Здесь тени так легко крадутся меж стволами;
теряясь каждый миг, глубокие, как сны,
макушки в тишине блуждают куполами,
в прозрачной высоте озер отражены.
И зной, в полдневный час, колышет осторожно
высокий иван-чай, и стеблями шурша,
ветра уходят в глубь травы,
и невозможно
о чем-то говорить, забыться, не дыша.
Зато легко бродить по тропам каменистым,
пропасть среди ветвей, и слушать голоса
смеющихся дриад, под облаком тенистым,
на берегу реки – полузакрыв глаза.
«На пороге октябрь, и в колодце клубится тьма…»
На пороге октябрь, и в колодце клубится тьма,
облетела листва, и холодною ночью синей
ты проснешься однажды, посмотришь – кругом зима,
и на стеклах – узор, и под дверью рассыпан иней.
Кто-то топает в сенях, и входит тихонько в дом, —
и запахнет в прихожей оттаявшими дровами…
А за окнами – снег. И ты вдруг загрустишь о том,
о чем даже и в сказке нельзя рассказать словами.
Ты живешь в этом мире, ты смотришь в свое окно,
ты глядишь в эту даль – неизвестно, какого века…
И уже не поймешь даже, что за окном давно
ни звезды, ни былинки, ни зверя, ни человека.
Только белая пустошь, да древний далекий путь,
только хмурое небо, да лес, да холмы, и все же
кто-то есть на земле. Приглядись… И когда-нибудь
ты случайно поймешь, что иначе и быть не может.
«Не ищи меня, мама, я стал путеводною птицей…»
Не ищи меня, мама, я стал путеводною птицей,
на ресницах твоих остывает чужая слеза…
Мама, мама, ты слышишь?
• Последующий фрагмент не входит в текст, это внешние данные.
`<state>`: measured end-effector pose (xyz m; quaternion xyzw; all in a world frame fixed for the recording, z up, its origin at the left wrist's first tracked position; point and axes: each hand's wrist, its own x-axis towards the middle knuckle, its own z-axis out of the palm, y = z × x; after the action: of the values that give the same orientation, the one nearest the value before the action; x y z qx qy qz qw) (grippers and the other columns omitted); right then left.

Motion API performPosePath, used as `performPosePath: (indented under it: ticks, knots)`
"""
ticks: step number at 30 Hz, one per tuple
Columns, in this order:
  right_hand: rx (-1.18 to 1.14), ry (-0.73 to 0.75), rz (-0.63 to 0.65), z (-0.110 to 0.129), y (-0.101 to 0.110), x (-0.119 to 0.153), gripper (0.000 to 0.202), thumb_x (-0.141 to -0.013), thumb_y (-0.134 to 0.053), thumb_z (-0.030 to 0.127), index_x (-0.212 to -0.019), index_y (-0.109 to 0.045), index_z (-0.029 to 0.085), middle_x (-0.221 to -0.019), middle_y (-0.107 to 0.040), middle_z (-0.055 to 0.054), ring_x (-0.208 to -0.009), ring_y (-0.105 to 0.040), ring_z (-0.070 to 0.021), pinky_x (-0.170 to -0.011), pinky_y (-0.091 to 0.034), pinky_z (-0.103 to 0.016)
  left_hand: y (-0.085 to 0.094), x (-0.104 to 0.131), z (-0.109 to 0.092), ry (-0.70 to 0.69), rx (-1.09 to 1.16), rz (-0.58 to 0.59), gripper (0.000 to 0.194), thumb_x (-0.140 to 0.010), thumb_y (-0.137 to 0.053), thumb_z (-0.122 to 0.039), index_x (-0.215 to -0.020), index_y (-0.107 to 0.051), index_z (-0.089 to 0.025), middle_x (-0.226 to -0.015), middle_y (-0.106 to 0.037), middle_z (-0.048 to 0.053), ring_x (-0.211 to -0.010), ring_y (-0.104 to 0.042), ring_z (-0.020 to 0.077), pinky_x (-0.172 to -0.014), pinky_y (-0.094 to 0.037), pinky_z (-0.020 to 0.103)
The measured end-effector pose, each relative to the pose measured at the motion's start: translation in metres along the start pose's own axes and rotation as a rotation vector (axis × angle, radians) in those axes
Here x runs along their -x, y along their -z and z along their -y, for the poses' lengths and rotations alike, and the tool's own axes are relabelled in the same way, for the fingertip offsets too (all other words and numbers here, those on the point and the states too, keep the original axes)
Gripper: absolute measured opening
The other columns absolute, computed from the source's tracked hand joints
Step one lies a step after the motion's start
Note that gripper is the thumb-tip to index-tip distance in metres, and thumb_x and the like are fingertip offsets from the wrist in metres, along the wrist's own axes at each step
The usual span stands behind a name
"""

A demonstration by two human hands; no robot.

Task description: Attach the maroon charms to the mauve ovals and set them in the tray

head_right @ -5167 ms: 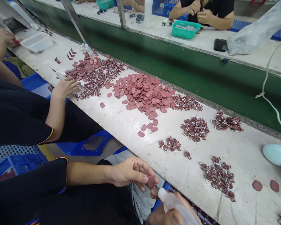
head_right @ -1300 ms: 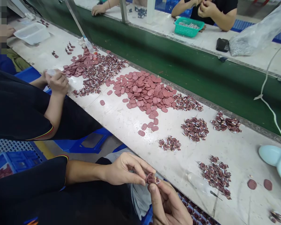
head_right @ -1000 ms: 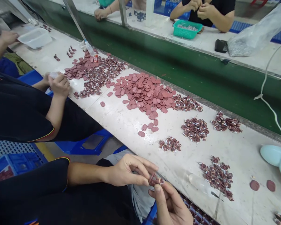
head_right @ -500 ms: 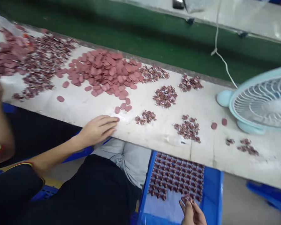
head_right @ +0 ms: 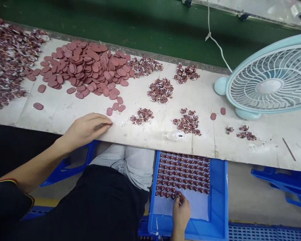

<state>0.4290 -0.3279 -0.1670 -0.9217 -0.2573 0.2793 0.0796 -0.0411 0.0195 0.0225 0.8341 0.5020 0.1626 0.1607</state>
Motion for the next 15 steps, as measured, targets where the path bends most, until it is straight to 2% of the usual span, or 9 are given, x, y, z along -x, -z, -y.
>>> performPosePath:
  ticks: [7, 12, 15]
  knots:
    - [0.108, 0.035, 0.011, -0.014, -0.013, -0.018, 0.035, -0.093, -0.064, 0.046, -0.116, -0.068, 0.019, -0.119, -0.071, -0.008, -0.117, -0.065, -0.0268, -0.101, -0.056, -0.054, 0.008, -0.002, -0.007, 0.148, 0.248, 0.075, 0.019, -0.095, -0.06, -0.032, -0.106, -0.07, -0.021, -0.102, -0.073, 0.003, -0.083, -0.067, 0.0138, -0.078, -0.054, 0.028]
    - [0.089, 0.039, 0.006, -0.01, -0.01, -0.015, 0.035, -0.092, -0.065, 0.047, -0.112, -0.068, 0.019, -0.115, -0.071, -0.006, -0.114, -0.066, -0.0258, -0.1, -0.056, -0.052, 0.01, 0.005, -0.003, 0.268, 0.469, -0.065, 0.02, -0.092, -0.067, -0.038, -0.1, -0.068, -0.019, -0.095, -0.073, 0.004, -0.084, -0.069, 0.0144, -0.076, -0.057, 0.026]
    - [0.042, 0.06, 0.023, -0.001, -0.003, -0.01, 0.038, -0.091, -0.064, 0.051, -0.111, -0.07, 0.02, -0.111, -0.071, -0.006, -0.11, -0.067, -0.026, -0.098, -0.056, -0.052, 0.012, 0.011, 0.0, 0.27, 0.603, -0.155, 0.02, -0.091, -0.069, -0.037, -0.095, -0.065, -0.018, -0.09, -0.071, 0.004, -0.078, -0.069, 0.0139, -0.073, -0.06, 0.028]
Уходят мои колесницы…
Мама, мама, я вижу тебя каждый день, закрывая глаза.
Мама, мама, меня закружила нездешняя вьюга,
вижу пепел пустых городов, и не знаю, как быть.
Это ветер вселенной уносит нас вдаль друг от друга.
Мама, мама, я раньше не знал, как мне трудно любить.
Отвори мне калитку, открой деревянные ставни,
я вернусь, я ворвусь в этот дом – навсегда, навсегда!
Словно в сказке твоей – озорной, заколдованный, давний…
Мама, мама, я больше не брошу тебя никогда!
Нам ли песню споет захмелевшая, тихая снежность?
Нас ли жаркий огонь отогреет в застуженной мгле?..
В этих лунных краях, где живет бесконечная нежность,
что одна нас и держит еще на уставшей земле.
Двери в сад
Но дверь уходит в сад, и истина стареет,
и ночь давно прошла, и нет пути назад.
И даже волшебство души моей не греет.
И все родится вновь, но дверь уходит в сад.
Там травы в серебре, и кружева соцветий
таятся в глубине колышимой листвы…
А мы с тобой мертвы. И даже сон столетий
не встанет над волной некошеной травы.